▶ **Exercise**: Whenever a line of the listing contains the string "robot", return that line.

▶ **Records**:
============================================================

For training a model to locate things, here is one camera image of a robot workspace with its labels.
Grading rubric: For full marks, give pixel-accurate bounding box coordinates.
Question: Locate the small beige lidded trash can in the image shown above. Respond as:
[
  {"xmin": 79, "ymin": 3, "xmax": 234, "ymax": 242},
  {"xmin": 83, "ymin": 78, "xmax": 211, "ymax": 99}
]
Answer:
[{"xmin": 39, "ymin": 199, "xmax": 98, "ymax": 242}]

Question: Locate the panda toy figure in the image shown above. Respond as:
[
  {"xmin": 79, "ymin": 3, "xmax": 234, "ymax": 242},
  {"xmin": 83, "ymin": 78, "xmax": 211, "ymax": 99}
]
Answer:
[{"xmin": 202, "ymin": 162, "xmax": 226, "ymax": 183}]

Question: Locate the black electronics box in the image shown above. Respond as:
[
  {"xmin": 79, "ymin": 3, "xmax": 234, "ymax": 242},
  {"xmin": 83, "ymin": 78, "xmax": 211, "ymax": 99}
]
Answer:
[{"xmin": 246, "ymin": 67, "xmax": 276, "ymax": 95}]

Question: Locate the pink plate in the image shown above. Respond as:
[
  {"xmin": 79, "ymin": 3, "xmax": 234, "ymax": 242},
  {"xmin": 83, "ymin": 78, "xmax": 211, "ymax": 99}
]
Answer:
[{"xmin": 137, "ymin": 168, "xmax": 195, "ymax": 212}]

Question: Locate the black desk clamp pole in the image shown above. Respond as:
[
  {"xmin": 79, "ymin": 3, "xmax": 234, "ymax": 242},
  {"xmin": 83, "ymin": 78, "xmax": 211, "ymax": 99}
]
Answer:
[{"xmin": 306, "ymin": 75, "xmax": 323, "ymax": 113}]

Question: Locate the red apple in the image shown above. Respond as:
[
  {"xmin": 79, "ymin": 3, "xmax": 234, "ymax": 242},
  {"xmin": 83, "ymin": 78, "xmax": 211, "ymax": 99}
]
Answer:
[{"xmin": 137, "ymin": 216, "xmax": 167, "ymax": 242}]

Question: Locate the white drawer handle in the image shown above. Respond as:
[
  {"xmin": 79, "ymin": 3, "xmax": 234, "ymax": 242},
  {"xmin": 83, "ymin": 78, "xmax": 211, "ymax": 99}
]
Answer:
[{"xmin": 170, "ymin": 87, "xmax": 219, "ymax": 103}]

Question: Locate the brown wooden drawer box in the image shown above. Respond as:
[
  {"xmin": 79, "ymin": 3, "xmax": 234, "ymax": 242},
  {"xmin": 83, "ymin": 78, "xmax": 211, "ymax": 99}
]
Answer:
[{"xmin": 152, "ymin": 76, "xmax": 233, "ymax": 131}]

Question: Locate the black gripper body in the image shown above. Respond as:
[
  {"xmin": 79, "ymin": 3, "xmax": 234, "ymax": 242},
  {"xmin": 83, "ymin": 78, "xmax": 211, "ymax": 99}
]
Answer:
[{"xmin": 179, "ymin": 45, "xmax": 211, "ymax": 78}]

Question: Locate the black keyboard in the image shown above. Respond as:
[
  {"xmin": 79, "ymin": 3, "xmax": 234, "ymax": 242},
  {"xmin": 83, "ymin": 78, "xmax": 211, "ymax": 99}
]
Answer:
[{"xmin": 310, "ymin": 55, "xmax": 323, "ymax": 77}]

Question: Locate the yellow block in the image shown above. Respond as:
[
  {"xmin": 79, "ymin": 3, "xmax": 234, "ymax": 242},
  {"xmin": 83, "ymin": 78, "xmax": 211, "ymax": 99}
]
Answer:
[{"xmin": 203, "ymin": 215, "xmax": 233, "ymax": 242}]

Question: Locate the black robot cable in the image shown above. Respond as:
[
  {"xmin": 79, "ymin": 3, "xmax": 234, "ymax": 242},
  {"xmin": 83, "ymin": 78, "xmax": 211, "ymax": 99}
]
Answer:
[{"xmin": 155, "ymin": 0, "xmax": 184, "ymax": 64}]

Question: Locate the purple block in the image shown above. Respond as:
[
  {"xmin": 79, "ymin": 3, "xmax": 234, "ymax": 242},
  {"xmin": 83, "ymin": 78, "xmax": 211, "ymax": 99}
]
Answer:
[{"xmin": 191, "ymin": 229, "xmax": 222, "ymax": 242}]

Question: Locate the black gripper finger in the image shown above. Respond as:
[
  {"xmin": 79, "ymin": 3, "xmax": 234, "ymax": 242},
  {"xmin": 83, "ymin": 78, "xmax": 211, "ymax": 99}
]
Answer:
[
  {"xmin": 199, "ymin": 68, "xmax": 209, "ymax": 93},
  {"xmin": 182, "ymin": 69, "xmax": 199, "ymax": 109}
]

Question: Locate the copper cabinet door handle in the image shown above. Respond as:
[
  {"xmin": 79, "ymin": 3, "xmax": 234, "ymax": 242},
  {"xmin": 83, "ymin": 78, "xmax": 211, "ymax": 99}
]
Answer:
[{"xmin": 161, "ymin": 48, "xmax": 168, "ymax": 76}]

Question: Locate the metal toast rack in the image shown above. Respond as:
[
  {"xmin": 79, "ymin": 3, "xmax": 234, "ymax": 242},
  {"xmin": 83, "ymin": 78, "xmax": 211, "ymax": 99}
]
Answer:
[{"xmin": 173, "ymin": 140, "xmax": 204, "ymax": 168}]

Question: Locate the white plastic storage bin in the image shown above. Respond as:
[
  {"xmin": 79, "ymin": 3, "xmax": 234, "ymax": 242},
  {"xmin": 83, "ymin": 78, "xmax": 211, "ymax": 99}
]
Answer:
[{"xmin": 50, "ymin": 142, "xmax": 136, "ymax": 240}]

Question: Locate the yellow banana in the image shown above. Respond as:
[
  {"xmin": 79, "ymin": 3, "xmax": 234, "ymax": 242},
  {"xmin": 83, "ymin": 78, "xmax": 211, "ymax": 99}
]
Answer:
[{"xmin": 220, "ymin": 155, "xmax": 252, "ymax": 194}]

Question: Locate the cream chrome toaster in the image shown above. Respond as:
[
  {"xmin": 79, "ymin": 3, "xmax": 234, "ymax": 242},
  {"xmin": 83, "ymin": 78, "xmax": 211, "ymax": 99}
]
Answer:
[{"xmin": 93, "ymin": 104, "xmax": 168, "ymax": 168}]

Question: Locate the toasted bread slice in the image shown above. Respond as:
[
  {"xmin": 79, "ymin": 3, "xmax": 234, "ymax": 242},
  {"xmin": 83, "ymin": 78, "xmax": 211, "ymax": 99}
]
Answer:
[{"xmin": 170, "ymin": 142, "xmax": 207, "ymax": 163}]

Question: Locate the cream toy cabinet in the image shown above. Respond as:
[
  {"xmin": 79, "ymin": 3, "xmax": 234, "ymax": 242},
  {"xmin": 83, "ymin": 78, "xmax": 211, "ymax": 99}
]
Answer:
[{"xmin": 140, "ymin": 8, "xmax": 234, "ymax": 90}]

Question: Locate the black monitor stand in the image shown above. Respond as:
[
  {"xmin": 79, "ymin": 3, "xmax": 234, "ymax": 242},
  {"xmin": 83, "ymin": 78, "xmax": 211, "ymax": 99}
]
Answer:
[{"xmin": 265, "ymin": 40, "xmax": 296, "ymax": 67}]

============================================================

▶ **Solution for this task**:
For training a model to locate things, here is one camera image of a robot workspace with its labels.
Question: Locate the black robot cable in the image shown above. Respond as:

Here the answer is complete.